Examples

DataFrame.reindex supports two calling conventions

  • (index=index_labels, columns=column_labels, ...)
  • (labels, axis={'index', 'columns'}, ...)
    We highly recommend using keyword arguments to clarify your intent.

Create a dataframe with some fictional data.

In [1]:
import numpy as np
import pandas as pd
In [2]:
index = ['Firefox', 'Chrome', 'Safari', 'Konqueror']
In [3]:
df = pd.DataFrame({
      'http_status': [200,200,404,301],
      'response_time': [0.04, 0.02, 0.07, 1.0]},
       index=index)
df
Out[3]:
http_status response_time
Firefox 200 0.04
Chrome 200 0.02
Safari 404 0.07
Konqueror 301 1.00

Create a new index and reindex the dataframe. By default values in the new index that do not have
corresponding records in the dataframe are assigned NaN.

In [4]:
new_index= ['Safari', 'Iceweasel', 'Comodo Dragon', 'Chrome']
In [5]:
df.reindex(new_index)
Out[5]:
http_status response_time
Safari 404.0 0.07
Iceweasel NaN NaN
Comodo Dragon NaN NaN
Chrome 200.0 0.02

We can fill in the missing values by passing a value to the keyword fill_value. Because the index
is not monotonically increasing or decreasing, we cannot use arguments to the keyword method to fill
the NaN values.

In [6]:
df.reindex(new_index, fill_value=0)
Out[6]:
http_status response_time
Safari 404 0.07
Iceweasel 0 0.00
Comodo Dragon 0 0.00
Chrome 200 0.02
In [7]:
df.reindex(new_index, fill_value='missing')
Out[7]:
http_status response_time
Safari 404 0.07
Iceweasel missing missing
Comodo Dragon missing missing
Chrome 200 0.02

We can also reindex the columns.

In [8]:
df.reindex(columns=['http_status', 'user_agent'])
Out[8]:
http_status user_agent
Firefox 200 NaN
Chrome 200 NaN
Safari 404 NaN
Konqueror 301 NaN

Or we can use “axis-style” keyword arguments

In [9]:
df.reindex(['http_status', 'user_agent'], axis="columns")
Out[9]:
http_status user_agent
Firefox 200 NaN
Chrome 200 NaN
Safari 404 NaN
Konqueror 301 NaN

To further illustrate the filling functionality in reindex, we will create a dataframe with a monotonically
increasing index (for example, a sequence of dates).

In [10]:
date_index = pd.date_range('1/1/2019', periods=6, freq='D')
df2 = pd.DataFrame({"prices": [102, 106, np.nan, 100, 90, 88]},
                   index=date_index)
df2
Out[10]:
prices
2019-01-01 102.0
2019-01-02 106.0
2019-01-03 NaN
2019-01-04 100.0
2019-01-05 90.0
2019-01-06 88.0

Suppose we decide to expand the dataframe to cover a wider date range.

In [11]:
date_index2 = pd.date_range('12/29/2018', periods=10, freq='D')
df2.reindex(date_index2)
Out[11]:
prices
2018-12-29 NaN
2018-12-30 NaN
2018-12-31 NaN
2019-01-01 102.0
2019-01-02 106.0
2019-01-03 NaN
2019-01-04 100.0
2019-01-05 90.0
2019-01-06 88.0
2019-01-07 NaN

The index entries that did not have a value in the original data frame (for example, ‘2019-12-29’) are
by default filled with NaN. If desired, we can fill in the missing values using one of several options.
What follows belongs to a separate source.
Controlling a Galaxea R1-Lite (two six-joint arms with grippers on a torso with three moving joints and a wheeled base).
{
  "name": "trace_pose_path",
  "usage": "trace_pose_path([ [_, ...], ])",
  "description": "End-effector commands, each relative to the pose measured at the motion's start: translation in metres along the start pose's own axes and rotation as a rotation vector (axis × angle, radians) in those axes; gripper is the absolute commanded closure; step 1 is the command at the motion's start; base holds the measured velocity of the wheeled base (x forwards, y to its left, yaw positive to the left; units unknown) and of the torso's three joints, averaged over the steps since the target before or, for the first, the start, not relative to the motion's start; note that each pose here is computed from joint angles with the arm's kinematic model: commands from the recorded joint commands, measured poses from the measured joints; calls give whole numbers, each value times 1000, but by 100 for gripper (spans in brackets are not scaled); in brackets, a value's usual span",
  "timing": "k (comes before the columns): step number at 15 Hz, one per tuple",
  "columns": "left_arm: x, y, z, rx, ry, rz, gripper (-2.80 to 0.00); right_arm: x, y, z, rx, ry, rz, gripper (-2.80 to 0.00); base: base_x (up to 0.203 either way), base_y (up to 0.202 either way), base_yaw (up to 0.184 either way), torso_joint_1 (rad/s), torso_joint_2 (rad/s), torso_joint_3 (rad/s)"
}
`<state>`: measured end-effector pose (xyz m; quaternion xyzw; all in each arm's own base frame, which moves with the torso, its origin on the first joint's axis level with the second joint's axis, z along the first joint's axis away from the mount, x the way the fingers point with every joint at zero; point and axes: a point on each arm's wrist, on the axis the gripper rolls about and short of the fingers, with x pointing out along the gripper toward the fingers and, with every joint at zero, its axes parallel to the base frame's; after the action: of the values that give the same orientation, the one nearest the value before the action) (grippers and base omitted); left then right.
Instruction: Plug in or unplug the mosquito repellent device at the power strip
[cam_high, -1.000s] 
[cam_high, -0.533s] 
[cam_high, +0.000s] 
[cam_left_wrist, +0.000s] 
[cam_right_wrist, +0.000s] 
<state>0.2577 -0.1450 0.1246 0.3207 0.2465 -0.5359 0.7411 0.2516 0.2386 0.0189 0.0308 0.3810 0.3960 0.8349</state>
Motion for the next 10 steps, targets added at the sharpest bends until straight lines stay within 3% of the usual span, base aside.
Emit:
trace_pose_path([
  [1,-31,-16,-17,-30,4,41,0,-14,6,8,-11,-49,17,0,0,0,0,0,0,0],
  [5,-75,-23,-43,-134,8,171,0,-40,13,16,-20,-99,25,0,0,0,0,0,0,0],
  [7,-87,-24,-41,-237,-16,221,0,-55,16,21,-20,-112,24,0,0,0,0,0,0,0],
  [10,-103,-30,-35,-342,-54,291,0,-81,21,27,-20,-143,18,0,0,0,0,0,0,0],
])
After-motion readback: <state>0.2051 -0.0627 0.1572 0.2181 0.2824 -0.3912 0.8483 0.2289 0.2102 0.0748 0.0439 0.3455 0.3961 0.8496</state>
For example, to back-propagate the last valid value to fill the NaN values, pass bfill
as an argument to the method keyword.

In [12]:
df2.reindex(date_index2, method='bfill')
Out[12]:
prices
2018-12-29 102.0
2018-12-30 102.0
2018-12-31 102.0
2019-01-01 102.0
2019-01-02 106.0
2019-01-03 NaN
2019-01-04 100.0
2019-01-05 90.0
2019-01-06 88.0
2019-01-07 NaN

Please note that the NaN value present in the original dataframe (at index value 2019-01-03) will not
be filled by any of the value propagation schemes. This is because filling while reindexing does not look
at dataframe values, but only compares the original and desired indexes. If you do want to fill
in the NaN values present in the original dataframe, use the fillna() method.